▶ **Aim of the exercise**: The full data, repeated exactly, is the only answer needed.
---
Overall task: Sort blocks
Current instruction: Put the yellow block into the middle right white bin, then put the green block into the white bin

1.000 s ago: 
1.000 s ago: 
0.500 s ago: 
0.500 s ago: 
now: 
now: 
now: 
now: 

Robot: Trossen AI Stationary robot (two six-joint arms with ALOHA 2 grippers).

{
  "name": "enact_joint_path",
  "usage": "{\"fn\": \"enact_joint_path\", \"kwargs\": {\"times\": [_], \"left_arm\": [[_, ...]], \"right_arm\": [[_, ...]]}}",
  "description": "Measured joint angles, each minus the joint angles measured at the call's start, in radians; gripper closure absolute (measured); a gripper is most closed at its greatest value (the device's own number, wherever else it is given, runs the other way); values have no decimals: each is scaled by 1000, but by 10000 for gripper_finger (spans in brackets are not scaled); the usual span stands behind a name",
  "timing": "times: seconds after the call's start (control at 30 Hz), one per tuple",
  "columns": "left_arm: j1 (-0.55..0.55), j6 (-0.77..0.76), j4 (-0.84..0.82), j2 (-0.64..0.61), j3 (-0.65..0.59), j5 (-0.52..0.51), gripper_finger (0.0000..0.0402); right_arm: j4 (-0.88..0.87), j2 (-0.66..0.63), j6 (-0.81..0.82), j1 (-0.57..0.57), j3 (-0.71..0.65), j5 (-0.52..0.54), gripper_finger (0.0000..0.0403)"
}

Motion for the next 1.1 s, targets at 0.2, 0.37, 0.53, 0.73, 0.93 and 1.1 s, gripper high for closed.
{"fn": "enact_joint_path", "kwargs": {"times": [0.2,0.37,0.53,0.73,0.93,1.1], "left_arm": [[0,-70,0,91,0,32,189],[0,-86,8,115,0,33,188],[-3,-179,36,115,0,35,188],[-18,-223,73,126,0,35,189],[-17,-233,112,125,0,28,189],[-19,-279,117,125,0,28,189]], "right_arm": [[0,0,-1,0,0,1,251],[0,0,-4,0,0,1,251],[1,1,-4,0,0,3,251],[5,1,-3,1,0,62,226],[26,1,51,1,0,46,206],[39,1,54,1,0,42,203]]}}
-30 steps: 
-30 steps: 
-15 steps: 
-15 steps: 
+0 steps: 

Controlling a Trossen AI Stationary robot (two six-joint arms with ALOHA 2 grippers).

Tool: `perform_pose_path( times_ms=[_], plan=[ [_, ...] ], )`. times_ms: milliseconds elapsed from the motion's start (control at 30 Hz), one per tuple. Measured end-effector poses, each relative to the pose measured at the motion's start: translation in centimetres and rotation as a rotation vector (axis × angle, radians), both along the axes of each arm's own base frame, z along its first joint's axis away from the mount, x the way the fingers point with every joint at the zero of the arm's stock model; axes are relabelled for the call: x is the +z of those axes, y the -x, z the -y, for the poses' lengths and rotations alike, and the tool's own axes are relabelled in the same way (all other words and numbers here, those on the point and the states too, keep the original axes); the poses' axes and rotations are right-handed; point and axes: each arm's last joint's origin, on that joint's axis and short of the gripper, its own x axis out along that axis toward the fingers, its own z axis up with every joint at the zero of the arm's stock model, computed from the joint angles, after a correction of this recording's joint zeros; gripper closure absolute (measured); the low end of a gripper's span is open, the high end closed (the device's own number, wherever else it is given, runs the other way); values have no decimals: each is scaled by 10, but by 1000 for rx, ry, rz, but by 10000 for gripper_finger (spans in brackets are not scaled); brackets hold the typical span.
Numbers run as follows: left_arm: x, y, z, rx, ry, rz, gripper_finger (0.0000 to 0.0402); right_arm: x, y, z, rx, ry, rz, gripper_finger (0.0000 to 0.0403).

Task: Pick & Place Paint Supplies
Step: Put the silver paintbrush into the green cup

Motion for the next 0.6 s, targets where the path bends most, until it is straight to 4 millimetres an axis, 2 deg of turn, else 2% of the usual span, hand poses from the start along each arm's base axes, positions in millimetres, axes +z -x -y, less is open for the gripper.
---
▶ **Exercise result**:
Overall task: Sort blocks
Current instruction: Put the yellow block into the middle right white bin, then put the green block into the white bin

1.000 s ago: 
1.000 s ago: 
0.500 s ago: 
0.500 s ago: 
now: 
now: 
now: 
now: 

Robot: Trossen AI Stationary robot (two six-joint arms with ALOHA 2 grippers).

{
  "name": "enact_joint_path",
  "usage": "{\"fn\": \"enact_joint_path\", \"kwargs\": {\"times\": [_], \"left_arm\": [[_, ...]], \"right_arm\": [[_, ...]]}}",
  "description": "Measured joint angles, each minus the joint angles measured at the call's start, in radians; gripper closure absolute (measured); a gripper is most closed at its greatest value (the device's own number, wherever else it is given, runs the other way); values have no decimals: each is scaled by 1000, but by 10000 for gripper_finger (spans in brackets are not scaled); the usual span stands behind a name",
  "timing": "times: seconds after the call's start (control at 30 Hz), one per tuple",
  "columns": "left_arm: j1 (-0.55..0.55), j6 (-0.77..0.76), j4 (-0.84..0.82), j2 (-0.64..0.61), j3 (-0.65..0.59), j5 (-0.52..0.51), gripper_finger (0.0000..0.0402); right_arm: j4 (-0.88..0.87), j2 (-0.66..0.63), j6 (-0.81..0.82), j1 (-0.57..0.57), j3 (-0.71..0.65), j5 (-0.52..0.54), gripper_finger (0.0000..0.0403)"
}

Motion for the next 1.1 s, targets at 0.2, 0.37, 0.53, 0.73, 0.93 and 1.1 s, gripper high for closed.
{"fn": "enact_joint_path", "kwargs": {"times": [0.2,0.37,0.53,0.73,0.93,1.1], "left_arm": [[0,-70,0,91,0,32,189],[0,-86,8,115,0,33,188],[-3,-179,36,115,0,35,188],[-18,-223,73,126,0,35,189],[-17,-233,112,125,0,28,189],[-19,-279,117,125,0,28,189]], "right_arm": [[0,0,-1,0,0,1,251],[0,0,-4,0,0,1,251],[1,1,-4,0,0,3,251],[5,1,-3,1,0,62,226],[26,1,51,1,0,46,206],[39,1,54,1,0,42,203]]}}
-30 steps: 
-30 steps: 
-15 steps: 
-15 steps: 
+0 steps: 

Controlling a Trossen AI Stationary robot (two six-joint arms with ALOHA 2 grippers).

Tool: `perform_pose_path( times_ms=[_], plan=[ [_, ...] ], )`. times_ms: milliseconds elapsed from the motion's start (control at 30 Hz), one per tuple. Measured end-effector poses, each relative to the pose measured at the motion's start: translation in centimetres and rotation as a rotation vector (axis × angle, radians), both along the axes of each arm's own base frame, z along its first joint's axis away from the mount, x the way the fingers point with every joint at the zero of the arm's stock model; axes are relabelled for the call: x is the +z of those axes, y the -x, z the -y, for the poses' lengths and rotations alike, and the tool's own axes are relabelled in the same way (all other words and numbers here, those on the point and the states too, keep the original axes); the poses' axes and rotations are right-handed; point and axes: each arm's last joint's origin, on that joint's axis and short of the gripper, its own x axis out along that axis toward the fingers, its own z axis up with every joint at the zero of the arm's stock model, computed from the joint angles, after a correction of this recording's joint zeros; gripper closure absolute (measured); the low end of a gripper's span is open, the high end closed (the device's own number, wherever else it is given, runs the other way); values have no decimals: each is scaled by 10, but by 1000 for rx, ry, rz, but by 10000 for gripper_finger (spans in brackets are not scaled); brackets hold the typical span.
Numbers run as follows: left_arm: x, y, z, rx, ry, rz, gripper_finger (0.0000 to 0.0402); right_arm: x, y, z, rx, ry, rz, gripper_finger (0.0000 to 0.0403).

Task: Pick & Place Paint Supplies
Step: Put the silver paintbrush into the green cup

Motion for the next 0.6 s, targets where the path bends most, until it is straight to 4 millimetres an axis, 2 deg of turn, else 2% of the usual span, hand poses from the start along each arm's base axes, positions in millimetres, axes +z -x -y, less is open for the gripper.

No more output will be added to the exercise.